[fèr péjé le lâpist] (loc. verb. BANQ.)
C‘est à Lascaux que s’est constitué pour la première fois dans l’histoire de l’humanité le fait de confier aux supposés les moins doués le rôle d’entretenir les lampes à huile chargées d’éclairer la tâche des dominants.
Tandis que les maîtres apposaient leurs mains trempées dans la couleur sur les parois des grottes ou y traçaient des mammouths, les subalternes enflammaient la graisse qui apportait sa touche claire obscure à leur art. Et déjà, quand la courbe de la bestiole était manquée, on faisait payer le lampiste en le jetant aux goraks (ou tigres à dents de sabre¹) sous prétexte qu’il avait mal éclairé la paroi.
Il faudra bien entendu attendre encore un peu pour que l’expression faire payer le lampiste prenne corps, l’homme du néolithique ne possédant pas toute la subtilité langagière nécessaire à exprimer qu’il faisait porter la faute d’un puissant sur un subalterne ayant la mauvaise idée de se trouver au mauvais endroit au mauvais moment.
Faire payer le lampiste surgit en bonne et due forme dans le langage au cours du mois de juillet 1827, peu après l’ouverture de la première ligne de chemin de fer qui va de Saint-Étienne à Andrézieux. Suite à un problème de livraison d’un chargement de plusieurs tonnes de charbon, aucun des administrateurs en poste² ne sera inquiété mais l’employé en charge de l’allumage et de l’entretien des lampes du train – le lampiste – sera congédié illico.
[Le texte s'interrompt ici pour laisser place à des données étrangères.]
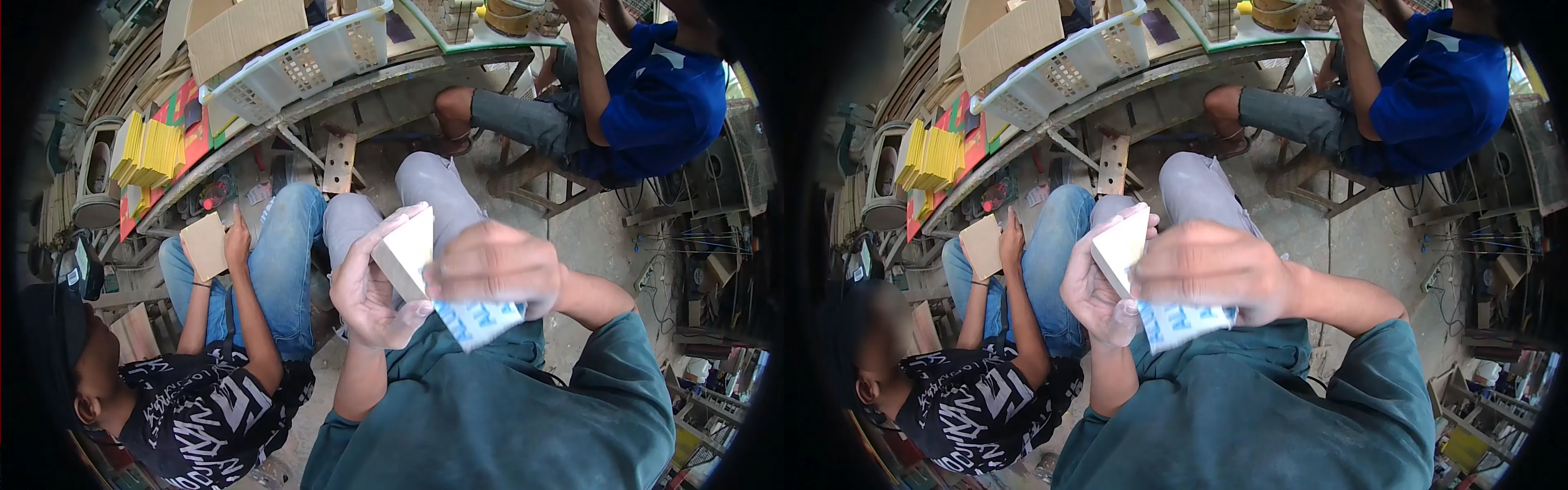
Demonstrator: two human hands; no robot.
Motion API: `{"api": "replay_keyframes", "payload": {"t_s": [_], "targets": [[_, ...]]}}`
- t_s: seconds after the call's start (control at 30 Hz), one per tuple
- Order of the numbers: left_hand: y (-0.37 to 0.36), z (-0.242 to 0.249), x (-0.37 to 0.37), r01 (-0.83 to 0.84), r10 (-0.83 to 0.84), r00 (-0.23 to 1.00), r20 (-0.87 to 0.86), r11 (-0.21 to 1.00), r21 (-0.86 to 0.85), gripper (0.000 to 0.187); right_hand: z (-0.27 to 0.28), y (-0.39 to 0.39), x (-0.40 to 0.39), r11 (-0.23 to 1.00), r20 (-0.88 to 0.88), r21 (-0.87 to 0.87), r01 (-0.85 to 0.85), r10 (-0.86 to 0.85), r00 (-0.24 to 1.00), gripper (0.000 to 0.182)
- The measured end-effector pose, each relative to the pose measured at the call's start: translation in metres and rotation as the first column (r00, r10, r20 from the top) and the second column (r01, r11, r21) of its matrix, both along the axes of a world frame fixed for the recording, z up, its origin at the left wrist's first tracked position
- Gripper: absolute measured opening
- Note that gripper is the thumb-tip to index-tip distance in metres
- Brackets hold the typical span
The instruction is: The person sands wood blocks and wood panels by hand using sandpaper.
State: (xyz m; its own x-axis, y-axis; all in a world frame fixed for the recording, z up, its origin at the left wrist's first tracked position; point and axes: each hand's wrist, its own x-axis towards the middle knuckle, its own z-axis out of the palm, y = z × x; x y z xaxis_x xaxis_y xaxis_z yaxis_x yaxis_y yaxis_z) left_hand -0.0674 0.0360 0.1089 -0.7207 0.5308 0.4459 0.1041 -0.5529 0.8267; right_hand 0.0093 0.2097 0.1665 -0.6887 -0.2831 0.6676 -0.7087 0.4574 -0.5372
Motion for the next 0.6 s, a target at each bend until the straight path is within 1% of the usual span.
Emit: {"api": "replay_keyframes", "payload": {"t_s": [0.03, 0.1, 0.13, 0.17, 0.23, 0.27, 0.3, 0.37, 0.4, 0.43, 0.5, 0.6], "targets": [[0.000, 0.001, 0.001, -0.002, 0.001, 1.000, 0.016, 1.000, 0.004, 0.077, -0.001, -0.002, 0.002, 0.999, -0.023, 0.011, -0.033, 0.033, 0.999, 0.038], [0.000, -0.001, 0.002, -0.008, 0.008, 0.999, 0.033, 1.000, 0.011, 0.077, -0.007, 0.005, -0.005, 0.997, 0.031, 0.000, 0.071, -0.071, 0.997, 0.034], [-0.001, -0.001, 0.001, -0.002, 0.002, 1.000, 0.028, 1.000, 0.012, 0.077, 0.002, 0.005, -0.007, 0.990, 0.068, 0.011, 0.138, -0.139, 0.988, 0.034], [0.000, -0.001, -0.001, 0.004, -0.004, 1.000, 0.016, 1.000, 0.018, 0.077, 0.000, 0.003, -0.006, 0.990, 0.063, 0.014, 0.138, -0.139, 0.988, 0.034], [0.002, -0.006, -0.002, 0.007, -0.007, 1.000, 0.003, 0.999, 0.035, 0.077, -0.007, -0.005, 0.002, 1.000, -0.031, -0.012, -0.002, 0.001, 1.000, 0.036], [0.000, -0.008, -0.001, 0.012, -0.012, 1.000, -0.004, 0.999, 0.046, 0.076, -0.006, -0.003, 0.002, 1.000, -0.028, 0.002, -0.022, 0.022, 0.999, 0.037], [0.000, -0.007, -0.001, 0.012, -0.012, 1.000, -0.002, 0.999, 0.044, 0.076, -0.005, 0.000, -0.001, 1.000, -0.027, 0.000, -0.022, 0.022, 0.999, 0.037], [0.002, -0.001, -0.002, -0.020, 0.021, 1.000, -0.022, 0.999, 0.029, 0.076, -0.001, 0.006, -0.007, 0.993, 0.057, 0.004, 0.114, -0.114, 0.992, 0.034], [0.005, -0.002, -0.002, -0.020, 0.021, 0.999, -0.028, 0.999, 0.037, 0.076, 0.000, 0.004, -0.003, 0.995, 0.036, 0.056, 0.088, -0.090, 0.995, 0.034], [0.005, -0.004, -0.001, -0.003, 0.003, 1.000, -0.006, 0.998, 0.055, 0.076, -0.005, 0.002, 0.000, 0.999, 0.001, 0.048, 0.016, -0.016, 1.000, 0.036], [0.002, -0.004, 0.002, 0.011, -0.013, 0.999, 0.029, 0.998, 0.061, 0.076, -0.005, -0.001, 0.002, 1.000, -0.014, 0.002, -0.014, 0.014, 1.000, 0.037], [0.002, -0.004, -0.002, -0.012, 0.013, 1.000, -0.022, 0.999, 0.033, 0.076, -0.002, 0.004, -0.006, 0.993, 0.052, 0.012, 0.118, -0.119, 0.992, 0.032]]}}
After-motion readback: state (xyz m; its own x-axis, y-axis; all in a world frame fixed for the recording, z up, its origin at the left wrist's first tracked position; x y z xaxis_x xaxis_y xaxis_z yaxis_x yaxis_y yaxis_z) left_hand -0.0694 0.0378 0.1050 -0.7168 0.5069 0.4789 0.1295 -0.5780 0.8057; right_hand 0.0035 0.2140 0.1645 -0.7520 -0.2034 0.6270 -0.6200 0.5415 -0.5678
L’histoire ne retiendra d’ailleurs ni son nom ni l’incident dont nous vous révélons ici l’existence.
La ruse pourtant grossière passant comme une lettre à la Poste, il est décidé que dorénavant on fera payer le lampiste pour toute erreur commise par qui que ce soit, et ce sans autre forme de débat.
Faire payer le lampiste connaîtra ainsi ses heures de gloire : les bourdes commises à l’insu du plein gré de quelque pisse-vinaigre ou les responsabilités-mais-pas-culpabilités de décideurs ne manquant pas, le lampiste paiera plus d’une fois.
C‘est le progrès du chemin de fer qui enverra faire payer le lampiste en surannéité.
L’avénement du Train à Grande Vitesse qui circule à plus de 300 km/h, interdisant qu’un lampiste siège sur un essieu arrière pour veiller à l’allumage des lampes, lui portera un coup sérieux en 1981. La fermeture des Charbonnages de France, grands employeurs de lampistes, en 2007 clora l’affaire.
Juste à temps pour que lors de la crise financière de janvier 2008, une grande banque ne puisse être accusée de faire payer le lampiste en chargeant l’un de ses employés d’une perte de près de cinq milliards d’euros, ce qui par conséquent constituera juste une autre histoire.